- What needs to be done
Only one stretch of the records below should be repeated. It starts with the line containing "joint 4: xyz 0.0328" and goes on through the line containing "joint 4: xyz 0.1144", exactly as written.

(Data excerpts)

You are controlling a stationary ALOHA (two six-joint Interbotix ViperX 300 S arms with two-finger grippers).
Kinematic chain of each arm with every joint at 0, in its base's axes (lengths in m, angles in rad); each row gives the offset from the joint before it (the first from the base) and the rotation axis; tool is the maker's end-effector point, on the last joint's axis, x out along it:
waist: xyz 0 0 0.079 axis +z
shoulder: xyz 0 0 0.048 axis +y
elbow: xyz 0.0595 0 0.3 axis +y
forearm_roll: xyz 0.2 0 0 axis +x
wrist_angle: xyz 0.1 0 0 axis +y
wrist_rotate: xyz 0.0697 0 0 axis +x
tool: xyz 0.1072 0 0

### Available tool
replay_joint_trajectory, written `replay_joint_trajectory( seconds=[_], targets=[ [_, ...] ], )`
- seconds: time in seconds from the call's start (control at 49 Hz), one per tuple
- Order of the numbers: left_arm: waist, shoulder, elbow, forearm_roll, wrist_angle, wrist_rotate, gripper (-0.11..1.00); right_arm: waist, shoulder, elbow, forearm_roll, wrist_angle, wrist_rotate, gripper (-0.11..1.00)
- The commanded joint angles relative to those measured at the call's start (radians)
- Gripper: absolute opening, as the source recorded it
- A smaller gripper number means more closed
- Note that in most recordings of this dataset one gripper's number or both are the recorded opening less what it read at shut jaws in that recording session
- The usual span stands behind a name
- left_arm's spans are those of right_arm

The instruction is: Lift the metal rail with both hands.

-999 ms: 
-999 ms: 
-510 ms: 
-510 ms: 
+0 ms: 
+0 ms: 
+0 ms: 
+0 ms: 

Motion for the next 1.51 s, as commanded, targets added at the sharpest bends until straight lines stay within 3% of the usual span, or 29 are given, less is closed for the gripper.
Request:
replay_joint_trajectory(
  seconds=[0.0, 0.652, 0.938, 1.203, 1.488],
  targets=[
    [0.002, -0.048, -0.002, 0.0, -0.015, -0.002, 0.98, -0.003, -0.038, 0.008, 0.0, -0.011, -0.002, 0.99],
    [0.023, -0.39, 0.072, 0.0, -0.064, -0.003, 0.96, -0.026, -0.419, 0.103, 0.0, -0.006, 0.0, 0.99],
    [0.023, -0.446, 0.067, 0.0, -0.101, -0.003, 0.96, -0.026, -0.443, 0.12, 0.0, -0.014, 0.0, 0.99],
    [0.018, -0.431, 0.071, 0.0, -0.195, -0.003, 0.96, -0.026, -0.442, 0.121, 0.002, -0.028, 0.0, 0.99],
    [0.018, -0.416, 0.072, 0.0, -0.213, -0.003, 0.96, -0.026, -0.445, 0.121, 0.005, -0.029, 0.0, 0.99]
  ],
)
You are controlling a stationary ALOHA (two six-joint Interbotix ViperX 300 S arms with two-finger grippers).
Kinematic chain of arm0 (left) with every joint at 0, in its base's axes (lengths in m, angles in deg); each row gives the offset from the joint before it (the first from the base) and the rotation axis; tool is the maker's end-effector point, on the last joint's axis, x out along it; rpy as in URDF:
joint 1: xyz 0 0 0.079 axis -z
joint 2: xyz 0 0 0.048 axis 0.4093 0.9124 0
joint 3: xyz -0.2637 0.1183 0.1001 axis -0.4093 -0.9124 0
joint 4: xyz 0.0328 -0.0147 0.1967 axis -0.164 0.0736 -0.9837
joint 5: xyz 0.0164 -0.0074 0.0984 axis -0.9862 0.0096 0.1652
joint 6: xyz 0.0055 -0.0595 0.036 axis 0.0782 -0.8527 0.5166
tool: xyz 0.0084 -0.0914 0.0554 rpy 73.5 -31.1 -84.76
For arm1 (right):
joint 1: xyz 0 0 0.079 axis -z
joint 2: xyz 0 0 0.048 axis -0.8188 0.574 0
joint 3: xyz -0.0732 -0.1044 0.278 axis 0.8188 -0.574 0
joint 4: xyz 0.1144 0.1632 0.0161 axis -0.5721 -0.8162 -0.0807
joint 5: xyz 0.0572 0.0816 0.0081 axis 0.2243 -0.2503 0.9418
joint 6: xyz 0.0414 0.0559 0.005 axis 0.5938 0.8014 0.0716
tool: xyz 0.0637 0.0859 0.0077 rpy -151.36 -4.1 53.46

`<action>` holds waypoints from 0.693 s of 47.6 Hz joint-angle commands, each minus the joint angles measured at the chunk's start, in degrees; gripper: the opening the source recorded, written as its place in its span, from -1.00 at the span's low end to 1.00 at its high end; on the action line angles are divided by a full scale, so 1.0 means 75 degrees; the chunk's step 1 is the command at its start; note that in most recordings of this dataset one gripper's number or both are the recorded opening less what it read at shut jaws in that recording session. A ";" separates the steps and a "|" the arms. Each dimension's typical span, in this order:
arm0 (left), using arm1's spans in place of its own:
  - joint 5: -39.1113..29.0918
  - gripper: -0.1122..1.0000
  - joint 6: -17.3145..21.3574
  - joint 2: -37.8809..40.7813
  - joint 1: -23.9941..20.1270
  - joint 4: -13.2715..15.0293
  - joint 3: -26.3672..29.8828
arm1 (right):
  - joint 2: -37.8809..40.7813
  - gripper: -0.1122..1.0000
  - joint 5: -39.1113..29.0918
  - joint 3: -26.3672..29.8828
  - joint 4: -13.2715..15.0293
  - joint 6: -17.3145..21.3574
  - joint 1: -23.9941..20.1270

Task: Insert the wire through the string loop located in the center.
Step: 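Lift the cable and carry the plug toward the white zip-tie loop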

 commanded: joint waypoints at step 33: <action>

- Worked solution
joint 4: xyz 0.0328 -0.0147 0.1967 axis -0.164 0.0736 -0.9837
joint 5: xyz 0.0164 -0.0074 0.0984 axis -0.9862 0.0096 0.1652
joint 6: xyz 0.0055 -0.0595 0.036 axis 0.0782 -0.8527 0.5166
tool: xyz 0.0084 -0.0914 0.0554 rpy 73.5 -31.1 -84.76
For arm1 (right):
joint 1: xyz 0 0 0.079 axis -z
joint 2: xyz 0 0 0.048 axis -0.8188 0.574 0
joint 3: xyz -0.0732 -0.1044 0.278 axis 0.8188 -0.574 0
joint 4: xyz 0.1144 0.1632 0.0161 axis -0.5721 -0.8162 -0.0807

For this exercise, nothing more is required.